There’s enough new and noteworthy releases and developments at your local Judaica store to keep customers coming and to help gauge, like Black Friday, whether the recession is over. Hopefully, the weather will hold up, the stores will be bustling, and you will find just what you and your family need. But if not, hey, Pesach is sooner than you think.

{Matzav.com Newscenter}


  1. As many may not be aware, black refers to the black in accounting, as opposed to being in the red; i.e. in debt. may it be hoped that we all ensure we do not overspend and place an added burden on our hardworking spouses. at the same time, let it further be hoped that our vendors, acheinu b’nei yisroel, enjoy the bounty and prosper in these difficult economic times. RS OF BP

  2. The trouble is that the stores want to make money and they are inundated with stuff most of us can do without. Years ago, and I am from the old school, you bought what you need. Today, you go out of your mind making selections and there are items for every breath you take driving the consumer crazy if they don’t exit the store as soon as they buy what THEY NEED!!!!
    We develop an appetite for things that we don’t need just by looking at the stuff that’s around and instead of going home with what you came for,you are loaded with bags of things you had not anticipated buying. I am speaking for myself, as well….It’s a Machle Medina, as they say. We all overspend….and the manufacturers are well aware of this and take advantage of bringing in newer and newer products all the time.
    Think about the food items in a supermarket and your head spins….mine does…. I know everyone out there needs parnassah and wants to make money….but,personally….I think it got way out of line….We are raising a generation of spoiled children…..I see it every day….
    Sorry….I know the young ones may comment on this….but….it’s the truth….and the truth sometimes hurts.

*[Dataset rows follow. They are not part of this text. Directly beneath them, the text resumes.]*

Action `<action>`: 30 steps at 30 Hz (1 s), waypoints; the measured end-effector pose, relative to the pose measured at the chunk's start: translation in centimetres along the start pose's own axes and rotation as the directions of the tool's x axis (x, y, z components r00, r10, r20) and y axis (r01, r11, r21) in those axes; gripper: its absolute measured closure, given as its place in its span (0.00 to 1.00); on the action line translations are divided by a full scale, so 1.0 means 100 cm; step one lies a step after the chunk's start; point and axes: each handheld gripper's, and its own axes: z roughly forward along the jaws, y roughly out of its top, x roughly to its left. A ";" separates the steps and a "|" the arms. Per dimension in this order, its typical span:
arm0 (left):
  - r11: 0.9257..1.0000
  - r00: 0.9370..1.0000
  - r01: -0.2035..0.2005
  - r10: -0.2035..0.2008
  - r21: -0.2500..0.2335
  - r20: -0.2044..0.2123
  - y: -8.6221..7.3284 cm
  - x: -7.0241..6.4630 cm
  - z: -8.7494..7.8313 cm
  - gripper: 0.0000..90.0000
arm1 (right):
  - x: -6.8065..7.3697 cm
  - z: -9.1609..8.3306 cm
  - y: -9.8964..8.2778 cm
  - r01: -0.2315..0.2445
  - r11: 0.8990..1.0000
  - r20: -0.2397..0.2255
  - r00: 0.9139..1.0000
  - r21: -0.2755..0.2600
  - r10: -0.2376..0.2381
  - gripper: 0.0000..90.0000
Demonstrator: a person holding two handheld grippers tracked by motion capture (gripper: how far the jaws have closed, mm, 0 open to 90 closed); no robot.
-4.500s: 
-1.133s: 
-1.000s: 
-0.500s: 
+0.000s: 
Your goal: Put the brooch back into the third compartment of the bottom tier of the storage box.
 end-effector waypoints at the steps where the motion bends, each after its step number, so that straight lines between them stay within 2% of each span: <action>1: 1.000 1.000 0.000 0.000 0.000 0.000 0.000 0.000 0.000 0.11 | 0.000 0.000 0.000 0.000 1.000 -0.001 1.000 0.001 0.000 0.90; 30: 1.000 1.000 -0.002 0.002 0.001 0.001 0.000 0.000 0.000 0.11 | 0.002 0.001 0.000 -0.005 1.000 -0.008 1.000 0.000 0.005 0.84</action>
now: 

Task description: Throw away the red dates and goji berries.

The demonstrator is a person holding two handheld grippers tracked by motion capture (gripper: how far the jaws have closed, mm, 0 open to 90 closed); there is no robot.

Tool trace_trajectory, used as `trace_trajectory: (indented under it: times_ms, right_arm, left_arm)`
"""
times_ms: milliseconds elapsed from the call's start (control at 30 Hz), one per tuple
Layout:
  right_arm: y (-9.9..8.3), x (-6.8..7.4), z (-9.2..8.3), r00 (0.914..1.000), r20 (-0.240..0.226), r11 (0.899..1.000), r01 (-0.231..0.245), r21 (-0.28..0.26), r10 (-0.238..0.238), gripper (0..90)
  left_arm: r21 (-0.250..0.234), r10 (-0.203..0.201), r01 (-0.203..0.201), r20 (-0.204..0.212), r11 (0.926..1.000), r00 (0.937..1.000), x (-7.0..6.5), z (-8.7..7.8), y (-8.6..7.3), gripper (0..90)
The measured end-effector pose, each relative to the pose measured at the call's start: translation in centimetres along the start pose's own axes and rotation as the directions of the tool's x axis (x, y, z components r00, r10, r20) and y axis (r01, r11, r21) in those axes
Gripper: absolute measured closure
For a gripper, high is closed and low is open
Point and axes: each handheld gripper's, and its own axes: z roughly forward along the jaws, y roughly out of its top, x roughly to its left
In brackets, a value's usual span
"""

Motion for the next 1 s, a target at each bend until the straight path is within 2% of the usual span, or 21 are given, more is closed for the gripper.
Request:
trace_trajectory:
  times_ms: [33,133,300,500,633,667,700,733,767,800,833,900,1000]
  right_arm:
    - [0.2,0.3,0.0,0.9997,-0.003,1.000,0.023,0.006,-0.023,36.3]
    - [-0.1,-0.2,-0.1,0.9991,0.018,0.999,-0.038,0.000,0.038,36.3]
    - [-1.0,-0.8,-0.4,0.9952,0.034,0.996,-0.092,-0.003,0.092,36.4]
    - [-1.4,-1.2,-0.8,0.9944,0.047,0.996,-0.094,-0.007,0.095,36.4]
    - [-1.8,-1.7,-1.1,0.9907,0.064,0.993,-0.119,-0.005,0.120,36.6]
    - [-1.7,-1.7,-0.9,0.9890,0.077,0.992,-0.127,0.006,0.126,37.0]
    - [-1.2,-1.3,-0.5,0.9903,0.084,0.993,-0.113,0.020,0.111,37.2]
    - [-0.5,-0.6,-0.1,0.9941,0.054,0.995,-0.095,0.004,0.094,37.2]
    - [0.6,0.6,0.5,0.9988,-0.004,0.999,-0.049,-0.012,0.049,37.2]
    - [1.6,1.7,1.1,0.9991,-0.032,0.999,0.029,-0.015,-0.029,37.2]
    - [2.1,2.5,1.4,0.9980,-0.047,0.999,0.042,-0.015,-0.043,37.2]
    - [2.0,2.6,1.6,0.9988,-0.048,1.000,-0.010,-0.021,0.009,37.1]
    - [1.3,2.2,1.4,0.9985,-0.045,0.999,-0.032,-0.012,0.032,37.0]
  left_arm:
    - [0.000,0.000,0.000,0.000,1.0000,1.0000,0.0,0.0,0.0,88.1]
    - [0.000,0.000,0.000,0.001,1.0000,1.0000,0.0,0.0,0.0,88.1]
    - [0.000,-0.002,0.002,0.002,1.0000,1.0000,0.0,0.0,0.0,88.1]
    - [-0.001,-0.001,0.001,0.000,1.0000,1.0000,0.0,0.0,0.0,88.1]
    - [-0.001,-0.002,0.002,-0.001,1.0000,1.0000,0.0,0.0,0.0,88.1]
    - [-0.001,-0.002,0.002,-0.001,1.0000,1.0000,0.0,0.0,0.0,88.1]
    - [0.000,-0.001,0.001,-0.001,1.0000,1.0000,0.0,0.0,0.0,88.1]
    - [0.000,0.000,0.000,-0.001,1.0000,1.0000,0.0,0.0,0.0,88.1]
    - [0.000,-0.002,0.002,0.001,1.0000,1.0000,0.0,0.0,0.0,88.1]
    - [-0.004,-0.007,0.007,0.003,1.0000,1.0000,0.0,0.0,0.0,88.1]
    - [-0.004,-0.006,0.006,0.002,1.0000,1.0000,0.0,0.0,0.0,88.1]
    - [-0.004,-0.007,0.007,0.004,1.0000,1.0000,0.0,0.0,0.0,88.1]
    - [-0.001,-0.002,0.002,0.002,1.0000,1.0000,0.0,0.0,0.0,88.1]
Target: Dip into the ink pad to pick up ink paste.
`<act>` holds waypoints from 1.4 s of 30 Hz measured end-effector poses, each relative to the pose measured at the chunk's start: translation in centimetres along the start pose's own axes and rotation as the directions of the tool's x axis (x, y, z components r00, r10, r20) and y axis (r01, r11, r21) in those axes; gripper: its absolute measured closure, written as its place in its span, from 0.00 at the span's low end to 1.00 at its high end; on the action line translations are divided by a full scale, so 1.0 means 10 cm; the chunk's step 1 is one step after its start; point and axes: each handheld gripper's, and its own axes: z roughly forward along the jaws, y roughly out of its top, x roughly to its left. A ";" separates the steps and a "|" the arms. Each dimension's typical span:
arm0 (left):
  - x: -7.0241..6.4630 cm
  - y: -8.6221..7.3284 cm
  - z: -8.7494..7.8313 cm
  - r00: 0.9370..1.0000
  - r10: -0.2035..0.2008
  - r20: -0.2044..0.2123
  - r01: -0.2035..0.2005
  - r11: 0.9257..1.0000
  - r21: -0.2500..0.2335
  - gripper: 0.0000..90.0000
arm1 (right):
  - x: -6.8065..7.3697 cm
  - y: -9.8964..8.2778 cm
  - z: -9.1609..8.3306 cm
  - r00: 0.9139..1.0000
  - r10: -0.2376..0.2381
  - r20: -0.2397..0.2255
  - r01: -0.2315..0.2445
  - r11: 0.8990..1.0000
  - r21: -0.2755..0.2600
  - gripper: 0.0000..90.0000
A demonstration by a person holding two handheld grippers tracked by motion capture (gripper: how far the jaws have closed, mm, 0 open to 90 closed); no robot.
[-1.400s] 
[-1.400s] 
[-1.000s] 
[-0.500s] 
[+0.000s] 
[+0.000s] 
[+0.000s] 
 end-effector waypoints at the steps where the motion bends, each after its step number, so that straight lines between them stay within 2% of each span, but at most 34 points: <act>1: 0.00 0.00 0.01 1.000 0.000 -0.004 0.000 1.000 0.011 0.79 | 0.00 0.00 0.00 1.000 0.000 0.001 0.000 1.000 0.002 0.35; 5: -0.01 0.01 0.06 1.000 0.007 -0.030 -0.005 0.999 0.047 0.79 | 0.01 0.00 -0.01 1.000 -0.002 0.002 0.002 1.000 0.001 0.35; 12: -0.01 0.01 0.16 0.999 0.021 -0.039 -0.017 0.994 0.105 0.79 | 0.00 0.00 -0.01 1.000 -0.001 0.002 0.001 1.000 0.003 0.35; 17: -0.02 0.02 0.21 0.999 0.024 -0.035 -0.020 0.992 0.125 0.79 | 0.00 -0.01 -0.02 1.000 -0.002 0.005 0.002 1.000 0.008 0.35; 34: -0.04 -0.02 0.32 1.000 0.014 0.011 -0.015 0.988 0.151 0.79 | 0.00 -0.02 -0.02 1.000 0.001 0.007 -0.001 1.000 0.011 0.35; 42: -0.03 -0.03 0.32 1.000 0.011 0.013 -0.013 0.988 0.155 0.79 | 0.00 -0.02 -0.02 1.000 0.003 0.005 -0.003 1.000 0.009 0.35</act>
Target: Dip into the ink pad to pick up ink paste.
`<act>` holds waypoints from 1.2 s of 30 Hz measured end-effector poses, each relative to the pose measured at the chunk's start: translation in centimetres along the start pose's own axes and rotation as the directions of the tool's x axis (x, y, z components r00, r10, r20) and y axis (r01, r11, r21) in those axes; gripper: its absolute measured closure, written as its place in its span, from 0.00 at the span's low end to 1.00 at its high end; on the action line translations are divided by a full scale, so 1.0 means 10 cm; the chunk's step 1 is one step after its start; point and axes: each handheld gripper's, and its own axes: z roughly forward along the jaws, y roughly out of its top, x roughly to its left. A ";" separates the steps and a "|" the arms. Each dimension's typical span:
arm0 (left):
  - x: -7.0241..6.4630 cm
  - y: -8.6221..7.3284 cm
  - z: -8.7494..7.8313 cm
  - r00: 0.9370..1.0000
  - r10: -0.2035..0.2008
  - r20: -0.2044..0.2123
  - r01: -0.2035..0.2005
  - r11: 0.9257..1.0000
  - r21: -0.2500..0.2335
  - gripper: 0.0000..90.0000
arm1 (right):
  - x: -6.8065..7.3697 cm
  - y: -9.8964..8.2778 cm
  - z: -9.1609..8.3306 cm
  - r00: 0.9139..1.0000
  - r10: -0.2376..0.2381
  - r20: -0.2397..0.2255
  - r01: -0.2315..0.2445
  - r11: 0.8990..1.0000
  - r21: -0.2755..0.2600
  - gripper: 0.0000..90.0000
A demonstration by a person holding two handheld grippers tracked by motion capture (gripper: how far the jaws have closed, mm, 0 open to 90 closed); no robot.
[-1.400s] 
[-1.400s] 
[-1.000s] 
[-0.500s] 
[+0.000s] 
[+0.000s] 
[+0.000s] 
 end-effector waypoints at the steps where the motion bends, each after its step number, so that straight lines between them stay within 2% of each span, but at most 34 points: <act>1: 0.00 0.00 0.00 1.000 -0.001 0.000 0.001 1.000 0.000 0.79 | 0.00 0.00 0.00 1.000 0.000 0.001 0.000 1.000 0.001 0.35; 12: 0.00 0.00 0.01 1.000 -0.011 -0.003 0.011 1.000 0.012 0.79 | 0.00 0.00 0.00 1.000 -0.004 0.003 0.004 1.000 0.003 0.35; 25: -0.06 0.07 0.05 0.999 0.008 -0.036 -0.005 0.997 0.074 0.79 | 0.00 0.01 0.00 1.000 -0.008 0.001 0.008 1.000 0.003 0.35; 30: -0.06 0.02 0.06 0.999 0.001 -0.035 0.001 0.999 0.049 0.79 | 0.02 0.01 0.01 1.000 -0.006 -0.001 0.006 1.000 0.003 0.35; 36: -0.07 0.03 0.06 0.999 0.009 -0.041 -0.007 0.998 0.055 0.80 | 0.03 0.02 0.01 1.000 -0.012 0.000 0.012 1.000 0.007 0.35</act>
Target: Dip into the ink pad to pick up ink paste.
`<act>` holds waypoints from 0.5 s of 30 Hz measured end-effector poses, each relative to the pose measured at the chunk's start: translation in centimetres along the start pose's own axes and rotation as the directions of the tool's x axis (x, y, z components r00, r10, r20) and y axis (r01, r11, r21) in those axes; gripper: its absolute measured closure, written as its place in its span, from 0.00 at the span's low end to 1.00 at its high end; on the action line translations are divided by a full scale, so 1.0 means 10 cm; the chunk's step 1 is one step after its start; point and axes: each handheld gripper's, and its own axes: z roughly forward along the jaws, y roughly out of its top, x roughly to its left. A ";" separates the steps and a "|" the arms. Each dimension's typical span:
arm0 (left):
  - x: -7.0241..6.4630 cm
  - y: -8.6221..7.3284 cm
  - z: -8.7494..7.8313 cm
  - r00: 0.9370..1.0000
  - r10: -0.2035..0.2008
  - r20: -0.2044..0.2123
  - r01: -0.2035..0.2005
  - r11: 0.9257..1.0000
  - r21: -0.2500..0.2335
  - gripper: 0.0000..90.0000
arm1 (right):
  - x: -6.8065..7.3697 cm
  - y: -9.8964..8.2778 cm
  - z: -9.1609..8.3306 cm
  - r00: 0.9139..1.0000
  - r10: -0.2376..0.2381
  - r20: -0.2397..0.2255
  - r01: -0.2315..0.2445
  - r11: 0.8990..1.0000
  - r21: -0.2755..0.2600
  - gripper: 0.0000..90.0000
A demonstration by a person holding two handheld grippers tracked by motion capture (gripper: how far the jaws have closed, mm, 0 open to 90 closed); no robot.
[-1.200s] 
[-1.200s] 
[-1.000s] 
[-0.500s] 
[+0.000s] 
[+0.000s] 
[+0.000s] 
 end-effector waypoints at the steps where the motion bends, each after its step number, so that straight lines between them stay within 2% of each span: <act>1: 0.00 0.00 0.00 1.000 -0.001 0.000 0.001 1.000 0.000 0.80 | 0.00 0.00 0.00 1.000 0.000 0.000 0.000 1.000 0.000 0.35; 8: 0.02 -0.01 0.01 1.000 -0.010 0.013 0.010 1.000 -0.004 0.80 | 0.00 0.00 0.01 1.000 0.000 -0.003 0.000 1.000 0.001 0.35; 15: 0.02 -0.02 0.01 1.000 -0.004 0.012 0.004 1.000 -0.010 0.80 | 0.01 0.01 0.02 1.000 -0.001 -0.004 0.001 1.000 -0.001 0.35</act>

  3. I will patronize my local Judaica store (a) when I actually need something from there, and (b) when I can afford it.

    Not before – and certainly not at the behest of a writer I have never heard of who clearly has a financial interest in the matter.

  4. An afterthought to my earlier contribution

    The (anonymous) Flatbush Judaica store manager has declared that he “always give[s] twenty percent off the list price”.

    He is running a “Judaica” store; why can’t he display just a little modicum of honesty and quote the r e a l price?

    We are not all foolish and most of us can see through that sly and dishonest ploy for what it is.

  5. Gosh! It seems like when one is “In my fifties”, he will have an argument with a “Ben Torah”! I must agree with “In my fifties” on that today we will buy what we need. After we fill up on our (for example) wardrobe, we will say to ourselves, I really don’t need this, but hey! it’s 50% off, so why not? whether or not its price was cut down, bottom line, we still don’t need it!
    And to those who think this article is a waste of space, that is because this subtitle falls under OPINION. just because you mat not agree with it, it doesn’t mean that it is a total waste of space. I happen to think it is important, interesting, sharp, TRUE, and a real eye-opener.